L'athlète Benjamin Compaoré condamné à six mois de prison avec sursis pour violences conjugales
L'athlète français Benjamin Compaoré et sa compagne au tribunal de Créteil, le 27 novembre 2020

, publié le vendredi 27 novembre 2020 à 20h41

L'athlète Benjamin Compaoré a été condamné vendredi à six mois de prison avec sursis par le tribunal correctionnel de Créteil pour violences conjugales. 

Le champion de triple saut de 33 ans était poursuivi pour "violences habituelles ayant entraîné une incapacité totale de travail inférieure à huit jours" commises à l'encontre de sa conjointe entre août 2019 et mars 2020. 

Le tribunal a finalement requalifié les faits en "violences" - et non "violences habituelles" - et a accepté la demande de la défense de ne pas inscrire cette condamnation au bulletin numéro 2 de son casier judiciaire. 

Lors de l'audience, le champion d'Europe 2014 du triple saut et médaillé aux championnats du monde en salle en 2016 a évoqué les "difficultés de communication" traversées par son couple en 2019.

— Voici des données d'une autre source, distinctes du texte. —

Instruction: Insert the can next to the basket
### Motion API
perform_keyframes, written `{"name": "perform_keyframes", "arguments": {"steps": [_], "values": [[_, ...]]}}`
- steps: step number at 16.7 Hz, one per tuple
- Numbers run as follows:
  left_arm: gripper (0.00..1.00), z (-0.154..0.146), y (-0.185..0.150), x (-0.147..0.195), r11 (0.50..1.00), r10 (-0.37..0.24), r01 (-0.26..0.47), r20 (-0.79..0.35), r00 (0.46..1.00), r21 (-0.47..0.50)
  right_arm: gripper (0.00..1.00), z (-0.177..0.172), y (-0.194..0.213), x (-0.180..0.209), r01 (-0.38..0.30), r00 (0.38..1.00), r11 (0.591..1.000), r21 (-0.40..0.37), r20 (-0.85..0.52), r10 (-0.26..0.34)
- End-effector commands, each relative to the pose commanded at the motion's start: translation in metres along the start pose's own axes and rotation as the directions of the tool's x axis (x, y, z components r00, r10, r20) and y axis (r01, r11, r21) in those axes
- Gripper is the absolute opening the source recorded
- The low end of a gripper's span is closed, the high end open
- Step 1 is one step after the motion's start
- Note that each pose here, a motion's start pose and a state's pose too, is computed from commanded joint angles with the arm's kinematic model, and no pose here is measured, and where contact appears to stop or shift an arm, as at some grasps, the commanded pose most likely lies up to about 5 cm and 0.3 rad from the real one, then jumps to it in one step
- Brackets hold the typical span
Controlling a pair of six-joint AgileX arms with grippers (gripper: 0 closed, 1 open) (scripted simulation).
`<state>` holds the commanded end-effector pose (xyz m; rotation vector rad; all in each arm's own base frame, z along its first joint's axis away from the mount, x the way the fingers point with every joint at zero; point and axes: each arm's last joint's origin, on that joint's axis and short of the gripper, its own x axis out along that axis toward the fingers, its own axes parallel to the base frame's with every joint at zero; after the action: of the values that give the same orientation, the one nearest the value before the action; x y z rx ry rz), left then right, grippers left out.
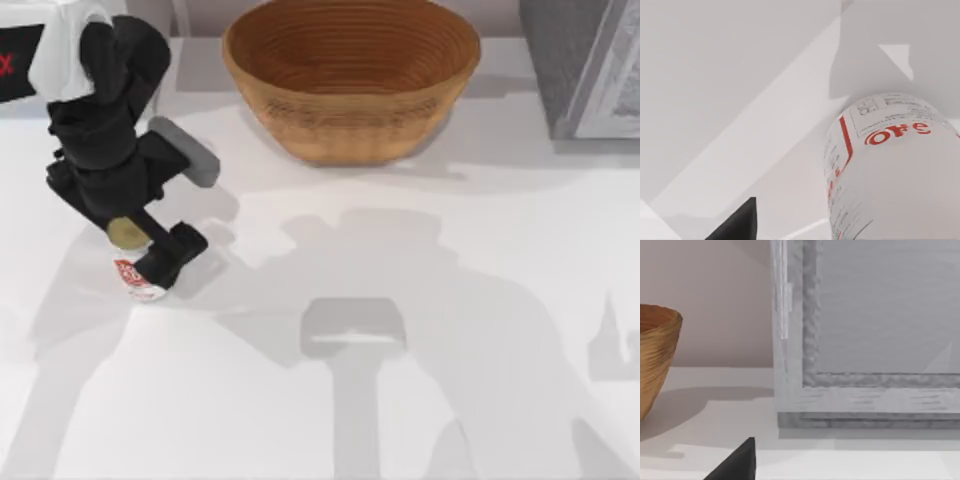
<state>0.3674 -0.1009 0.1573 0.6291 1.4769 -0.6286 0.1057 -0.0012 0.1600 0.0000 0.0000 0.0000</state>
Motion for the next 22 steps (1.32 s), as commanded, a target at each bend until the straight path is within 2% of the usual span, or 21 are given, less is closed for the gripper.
{"name": "perform_keyframes", "arguments": {"steps": [12, 22], "values": [[0.02, 0.0000, 0.0000, 0.0000, 1.000, 0.000, 0.000, 0.000, 1.000, 0.000, 1.00, 0.0000, 0.0000, 0.0000, 0.000, 1.000, 1.000, 0.000, 0.000, 0.000], [0.00, -0.0001, 0.0000, -0.0013, 1.000, 0.001, -0.001, 0.003, 1.000, 0.000, 1.00, 0.0000, 0.0000, 0.0000, 0.000, 1.000, 1.000, 0.000, 0.000, 0.000]]}}
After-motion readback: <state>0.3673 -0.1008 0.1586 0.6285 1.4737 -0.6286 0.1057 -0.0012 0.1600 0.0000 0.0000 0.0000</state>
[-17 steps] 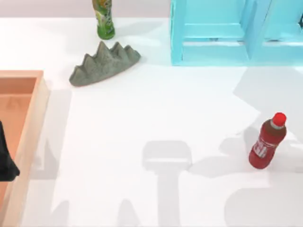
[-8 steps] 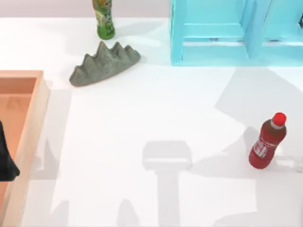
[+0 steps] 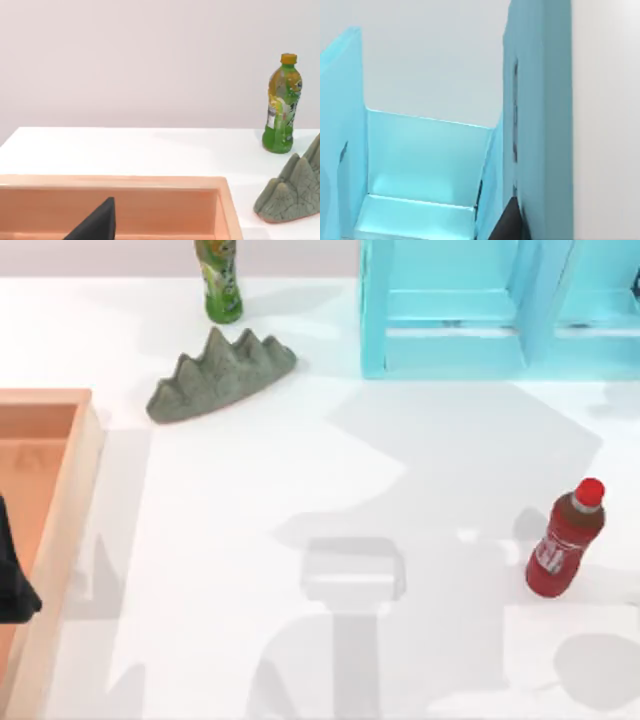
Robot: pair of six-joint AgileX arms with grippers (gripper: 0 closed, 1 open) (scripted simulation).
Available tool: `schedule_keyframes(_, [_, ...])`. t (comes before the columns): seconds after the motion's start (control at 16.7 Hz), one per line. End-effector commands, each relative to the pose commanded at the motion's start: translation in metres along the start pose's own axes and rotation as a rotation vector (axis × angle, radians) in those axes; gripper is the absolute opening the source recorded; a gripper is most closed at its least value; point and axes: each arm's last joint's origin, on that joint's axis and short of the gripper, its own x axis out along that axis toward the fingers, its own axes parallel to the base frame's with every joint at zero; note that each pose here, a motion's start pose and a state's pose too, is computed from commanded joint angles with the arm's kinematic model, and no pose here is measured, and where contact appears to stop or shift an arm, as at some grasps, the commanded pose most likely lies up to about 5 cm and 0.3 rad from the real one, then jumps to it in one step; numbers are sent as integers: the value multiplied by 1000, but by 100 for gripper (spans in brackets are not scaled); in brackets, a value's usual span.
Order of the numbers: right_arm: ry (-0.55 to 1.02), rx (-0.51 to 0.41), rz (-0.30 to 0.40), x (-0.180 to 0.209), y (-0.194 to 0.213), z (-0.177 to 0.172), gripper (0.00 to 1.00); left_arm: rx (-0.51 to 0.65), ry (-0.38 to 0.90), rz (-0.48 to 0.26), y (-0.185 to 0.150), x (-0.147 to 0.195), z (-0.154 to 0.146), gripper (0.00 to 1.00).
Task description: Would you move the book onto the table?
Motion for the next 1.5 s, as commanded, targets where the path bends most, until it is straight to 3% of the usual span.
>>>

"Ça nous a amenés à des scènes qui ont dégénéré", a-t-il souligné à la barre, évoquant des "violences commises des deux côtés", provoquées pour certaines par les "crises d'angoisse" de sa compagne avec qui il a eu deux enfants.  

"Autant elle que moi, on a nos torts, on a mal agi, j'aurais moi aussi pu porter plainte pour violences mais je ne me dédouane de rien et j'assume mes responsabilités", a-t-il déclaré.

"Ces scènes de violence, on les regrette tous les deux", a abondé sa compagne, Barbara, qui ne s'est pas portée partie civile et qui fait de nouveau depuis peu vie commune avec son compagnon. "Ça m'est arrivé de porter le premier coup, notre défaut de communication y est pour beaucoup. J'avais porté plainte pour stopper le processus dans lequel on était enfermés tous les deux."

Le tribunal a suivi les réquisitions du parquet qui avait jugé "rassurantes pour l'avenir" les positions de Benjamin Compaoré, qui a l'intention de mettre fin à sa carrière d'athlète après les Jeux olympiques de Tokyo en 2021. 

"Il verbalise le fait que sa réponse était inadaptée, les choses ont l'air de s'être apaisées" entre eux, avait souligné la procureure. "Les vertus pédagogiques de cette procédure ont porté leurs fruits: vous avez en face de vous un homme qui a conscience de ce qu'il s'est passé et qui ne reproduira plus ces violences."